Working data:
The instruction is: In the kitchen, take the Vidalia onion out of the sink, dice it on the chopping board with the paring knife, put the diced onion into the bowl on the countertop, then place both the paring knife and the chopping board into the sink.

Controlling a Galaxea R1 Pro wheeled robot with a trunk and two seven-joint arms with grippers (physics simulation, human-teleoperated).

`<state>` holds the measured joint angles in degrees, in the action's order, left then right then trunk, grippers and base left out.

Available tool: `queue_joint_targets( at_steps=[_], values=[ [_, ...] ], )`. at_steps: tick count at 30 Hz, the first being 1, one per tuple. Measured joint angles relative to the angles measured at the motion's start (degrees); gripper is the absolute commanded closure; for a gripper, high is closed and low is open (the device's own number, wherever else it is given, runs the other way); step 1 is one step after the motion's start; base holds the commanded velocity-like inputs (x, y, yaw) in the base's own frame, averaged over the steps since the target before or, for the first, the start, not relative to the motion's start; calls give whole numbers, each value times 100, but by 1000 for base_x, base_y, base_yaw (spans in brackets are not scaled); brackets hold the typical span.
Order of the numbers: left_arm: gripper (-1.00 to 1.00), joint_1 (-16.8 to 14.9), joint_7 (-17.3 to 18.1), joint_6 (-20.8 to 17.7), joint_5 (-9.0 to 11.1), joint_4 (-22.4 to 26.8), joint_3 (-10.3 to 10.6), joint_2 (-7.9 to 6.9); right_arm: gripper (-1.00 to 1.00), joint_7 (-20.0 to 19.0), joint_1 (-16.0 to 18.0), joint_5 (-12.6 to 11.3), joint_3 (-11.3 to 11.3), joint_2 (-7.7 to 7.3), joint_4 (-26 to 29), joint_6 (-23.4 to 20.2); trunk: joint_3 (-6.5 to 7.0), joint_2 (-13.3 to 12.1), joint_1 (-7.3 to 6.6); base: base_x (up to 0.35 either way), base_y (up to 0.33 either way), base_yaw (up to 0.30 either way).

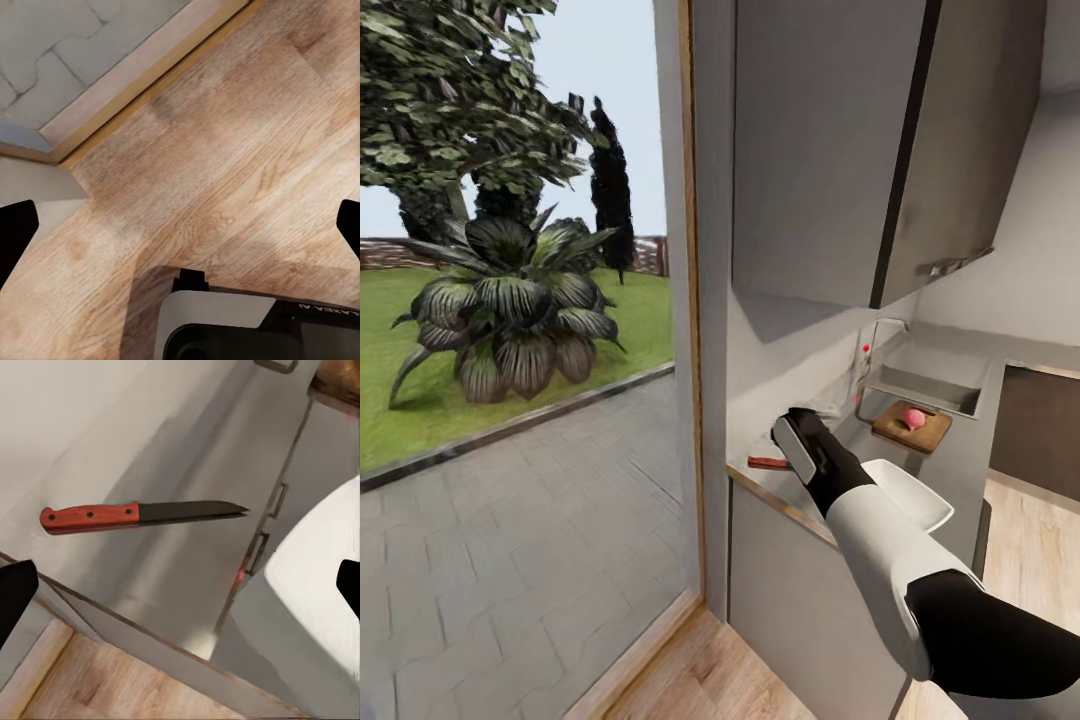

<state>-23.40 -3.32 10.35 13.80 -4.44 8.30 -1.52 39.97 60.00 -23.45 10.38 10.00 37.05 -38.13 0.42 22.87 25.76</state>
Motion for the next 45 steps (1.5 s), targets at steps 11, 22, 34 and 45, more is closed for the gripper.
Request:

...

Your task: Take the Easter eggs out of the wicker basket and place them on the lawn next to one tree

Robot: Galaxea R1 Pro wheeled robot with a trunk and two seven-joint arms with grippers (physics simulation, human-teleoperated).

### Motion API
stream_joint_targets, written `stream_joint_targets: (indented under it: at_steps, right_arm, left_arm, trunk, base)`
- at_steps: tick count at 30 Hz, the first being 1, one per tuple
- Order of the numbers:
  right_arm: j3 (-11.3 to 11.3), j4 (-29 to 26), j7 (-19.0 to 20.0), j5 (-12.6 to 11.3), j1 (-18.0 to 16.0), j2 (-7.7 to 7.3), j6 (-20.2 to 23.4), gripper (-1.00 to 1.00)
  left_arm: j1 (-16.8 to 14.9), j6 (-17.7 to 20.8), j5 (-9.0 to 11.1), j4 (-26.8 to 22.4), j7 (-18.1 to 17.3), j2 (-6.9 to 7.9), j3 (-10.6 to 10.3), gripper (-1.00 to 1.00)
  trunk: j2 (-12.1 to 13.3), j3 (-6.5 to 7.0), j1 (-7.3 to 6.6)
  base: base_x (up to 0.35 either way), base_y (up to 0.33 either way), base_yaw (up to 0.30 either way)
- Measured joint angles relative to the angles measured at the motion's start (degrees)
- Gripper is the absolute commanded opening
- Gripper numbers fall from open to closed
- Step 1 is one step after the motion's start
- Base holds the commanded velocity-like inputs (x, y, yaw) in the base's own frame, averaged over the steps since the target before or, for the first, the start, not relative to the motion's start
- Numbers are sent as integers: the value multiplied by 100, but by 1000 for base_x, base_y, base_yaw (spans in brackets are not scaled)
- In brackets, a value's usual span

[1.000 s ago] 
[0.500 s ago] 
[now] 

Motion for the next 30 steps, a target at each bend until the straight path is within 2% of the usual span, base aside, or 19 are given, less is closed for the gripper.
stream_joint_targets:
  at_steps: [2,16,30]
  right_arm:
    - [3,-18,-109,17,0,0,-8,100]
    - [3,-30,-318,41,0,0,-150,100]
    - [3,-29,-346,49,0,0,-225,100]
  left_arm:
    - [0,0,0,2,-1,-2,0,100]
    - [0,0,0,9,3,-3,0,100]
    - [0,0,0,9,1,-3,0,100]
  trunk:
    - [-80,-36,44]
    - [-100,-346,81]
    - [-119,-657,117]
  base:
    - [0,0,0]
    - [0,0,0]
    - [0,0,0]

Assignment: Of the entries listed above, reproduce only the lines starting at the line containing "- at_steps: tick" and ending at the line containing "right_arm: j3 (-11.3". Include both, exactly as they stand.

Response:
- at_steps: tick count at 30 Hz, the first being 1, one per tuple
- Order of the numbers:
  right_arm: j3 (-11.3 to 11.3), j4 (-29 to 26), j7 (-19.0 to 20.0), j5 (-12.6 to 11.3), j1 (-18.0 to 16.0), j2 (-7.7 to 7.3), j6 (-20.2 to 23.4), gripper (-1.00 to 1.00)

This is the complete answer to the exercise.